L'appel télépathique de Jer'kan lui fit l'effet d'un choc électrique qui le sortit de ses sinistres considérations.

« Où êtes-vous ? Avez-vous un problème ? »
« Dans une grange, au sud du village. Et tout va bien, Capitaine. On est capables de gérer une sélection sur un si petit groupement humain. »

Ignorant la fin de la phrase du guerrier, Tom fit pivoter le Jumper, scrutant le village. Il ne tarda pas à voir la petite silhouette en cuir noir qui agitait les bras devant un bâtiment de planches.

« Je vous vois.

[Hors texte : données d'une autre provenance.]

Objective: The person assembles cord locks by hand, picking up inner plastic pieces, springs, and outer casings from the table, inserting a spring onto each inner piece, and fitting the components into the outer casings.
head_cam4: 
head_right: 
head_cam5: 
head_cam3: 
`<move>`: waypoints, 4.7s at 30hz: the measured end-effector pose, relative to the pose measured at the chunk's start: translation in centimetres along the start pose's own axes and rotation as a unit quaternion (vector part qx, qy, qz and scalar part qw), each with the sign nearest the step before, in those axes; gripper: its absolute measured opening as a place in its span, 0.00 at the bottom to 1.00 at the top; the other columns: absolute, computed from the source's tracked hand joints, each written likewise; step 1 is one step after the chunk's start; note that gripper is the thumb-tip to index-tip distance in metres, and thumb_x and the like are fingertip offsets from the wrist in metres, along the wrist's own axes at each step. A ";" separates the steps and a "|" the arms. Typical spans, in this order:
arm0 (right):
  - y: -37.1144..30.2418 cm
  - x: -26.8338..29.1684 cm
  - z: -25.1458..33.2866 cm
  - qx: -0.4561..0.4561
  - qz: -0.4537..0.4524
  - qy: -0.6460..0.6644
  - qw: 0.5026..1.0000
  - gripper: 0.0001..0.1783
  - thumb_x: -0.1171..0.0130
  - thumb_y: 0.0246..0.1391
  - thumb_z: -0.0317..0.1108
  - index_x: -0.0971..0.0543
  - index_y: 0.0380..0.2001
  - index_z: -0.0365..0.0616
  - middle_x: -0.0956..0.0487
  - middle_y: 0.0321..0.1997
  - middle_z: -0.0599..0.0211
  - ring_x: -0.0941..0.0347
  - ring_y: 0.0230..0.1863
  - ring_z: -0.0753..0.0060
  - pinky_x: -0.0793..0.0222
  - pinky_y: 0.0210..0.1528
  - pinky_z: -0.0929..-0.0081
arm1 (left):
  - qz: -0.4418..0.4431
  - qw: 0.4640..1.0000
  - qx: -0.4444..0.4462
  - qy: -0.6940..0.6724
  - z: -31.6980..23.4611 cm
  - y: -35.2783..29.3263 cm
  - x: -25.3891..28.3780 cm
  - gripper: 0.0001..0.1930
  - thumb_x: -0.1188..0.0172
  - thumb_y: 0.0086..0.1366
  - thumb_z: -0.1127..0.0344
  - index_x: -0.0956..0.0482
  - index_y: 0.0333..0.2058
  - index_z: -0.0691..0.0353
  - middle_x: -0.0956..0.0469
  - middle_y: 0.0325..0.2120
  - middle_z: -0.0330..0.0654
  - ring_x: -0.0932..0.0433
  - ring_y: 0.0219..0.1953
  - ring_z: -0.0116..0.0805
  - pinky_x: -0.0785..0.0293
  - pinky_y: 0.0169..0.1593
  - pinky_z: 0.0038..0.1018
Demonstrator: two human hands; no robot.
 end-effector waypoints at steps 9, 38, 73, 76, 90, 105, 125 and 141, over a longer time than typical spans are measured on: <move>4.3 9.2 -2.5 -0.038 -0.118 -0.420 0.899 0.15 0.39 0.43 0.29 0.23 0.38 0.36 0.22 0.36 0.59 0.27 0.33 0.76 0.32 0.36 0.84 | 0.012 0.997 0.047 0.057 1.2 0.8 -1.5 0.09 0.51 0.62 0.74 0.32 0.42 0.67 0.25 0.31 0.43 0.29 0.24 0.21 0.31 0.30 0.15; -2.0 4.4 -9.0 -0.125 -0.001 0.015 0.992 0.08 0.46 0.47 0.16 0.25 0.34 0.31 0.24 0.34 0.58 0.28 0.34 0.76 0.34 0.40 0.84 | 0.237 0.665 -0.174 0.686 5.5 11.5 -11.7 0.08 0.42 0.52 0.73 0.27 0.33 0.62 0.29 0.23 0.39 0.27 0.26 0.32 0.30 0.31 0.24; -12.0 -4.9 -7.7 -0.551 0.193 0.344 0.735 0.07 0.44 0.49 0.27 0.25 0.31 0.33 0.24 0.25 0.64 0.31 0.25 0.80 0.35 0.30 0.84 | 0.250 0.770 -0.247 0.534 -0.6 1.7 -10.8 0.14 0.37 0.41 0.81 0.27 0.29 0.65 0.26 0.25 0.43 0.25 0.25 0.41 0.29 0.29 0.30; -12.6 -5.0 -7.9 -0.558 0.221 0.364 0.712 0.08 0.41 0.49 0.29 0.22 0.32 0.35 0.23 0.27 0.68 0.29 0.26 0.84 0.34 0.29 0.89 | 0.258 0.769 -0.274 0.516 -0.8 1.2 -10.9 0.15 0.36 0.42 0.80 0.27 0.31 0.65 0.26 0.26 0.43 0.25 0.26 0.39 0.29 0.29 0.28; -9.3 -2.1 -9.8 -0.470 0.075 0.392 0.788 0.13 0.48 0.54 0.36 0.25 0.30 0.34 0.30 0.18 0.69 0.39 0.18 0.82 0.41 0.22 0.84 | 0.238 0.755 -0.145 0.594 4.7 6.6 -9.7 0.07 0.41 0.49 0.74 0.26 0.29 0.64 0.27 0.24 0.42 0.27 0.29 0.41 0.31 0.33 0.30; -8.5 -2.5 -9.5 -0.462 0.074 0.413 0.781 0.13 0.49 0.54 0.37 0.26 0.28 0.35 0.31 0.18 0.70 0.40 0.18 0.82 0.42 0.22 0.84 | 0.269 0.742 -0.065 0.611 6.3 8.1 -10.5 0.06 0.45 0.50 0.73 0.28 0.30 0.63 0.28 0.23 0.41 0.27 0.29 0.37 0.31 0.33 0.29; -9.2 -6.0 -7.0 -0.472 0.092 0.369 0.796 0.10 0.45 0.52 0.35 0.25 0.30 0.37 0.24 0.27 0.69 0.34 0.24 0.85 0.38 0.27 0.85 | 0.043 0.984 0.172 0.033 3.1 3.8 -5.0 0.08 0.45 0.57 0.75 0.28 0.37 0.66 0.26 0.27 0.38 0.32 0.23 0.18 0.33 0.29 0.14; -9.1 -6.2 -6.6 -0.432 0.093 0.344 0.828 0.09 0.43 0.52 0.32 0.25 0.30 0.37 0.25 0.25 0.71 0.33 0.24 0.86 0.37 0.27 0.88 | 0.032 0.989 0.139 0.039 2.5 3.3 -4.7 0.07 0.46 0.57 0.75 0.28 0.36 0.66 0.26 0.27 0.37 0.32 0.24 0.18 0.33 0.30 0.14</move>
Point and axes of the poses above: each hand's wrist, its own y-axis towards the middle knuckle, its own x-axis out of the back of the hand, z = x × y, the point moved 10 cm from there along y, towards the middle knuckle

J'arrive. »

Posant le vaisseau sans le désocculter, il sortit, non sans avoir vérifié que son blaster était bien dans son holster de cuisse.

« Qu'est-ce qu'il y a ? » demanda-t-il au guerrier qui l'attendait.

« Il n'y a pas que des humains dans ce village. » expliqua Jer'kan, en lui faisant signe de l'accompagner dans la grange.

« Des Jaffas ? »
« Négatif, Capitaine. Regardez. » expliqua laconiquement le guerrier en désignant l'intérieur, dont le premier niveau était divisé en plusieurs stalles lourdement grillagées.

Curieux, Tom s'avança, ses bottes crissant sur la paille répandue partout.

Certains boxes étaient vides, mais d'autres contenaient une ou deux créatures, parfois entravées par un collier ou de lourdes menottes d'acier.

« Bonjour ? » hasarda-t-il à l'encontre d'un des êtres, qui le fixa craintivement et recula un peu, l'air soumis.

« Est-ce que vous me comprenez ? » demanda-t-il sans se décourager.

La créature émit un petit rauquement pitoyable.

« On dirait des bêtes, Capitaine. » nota Jer'kan.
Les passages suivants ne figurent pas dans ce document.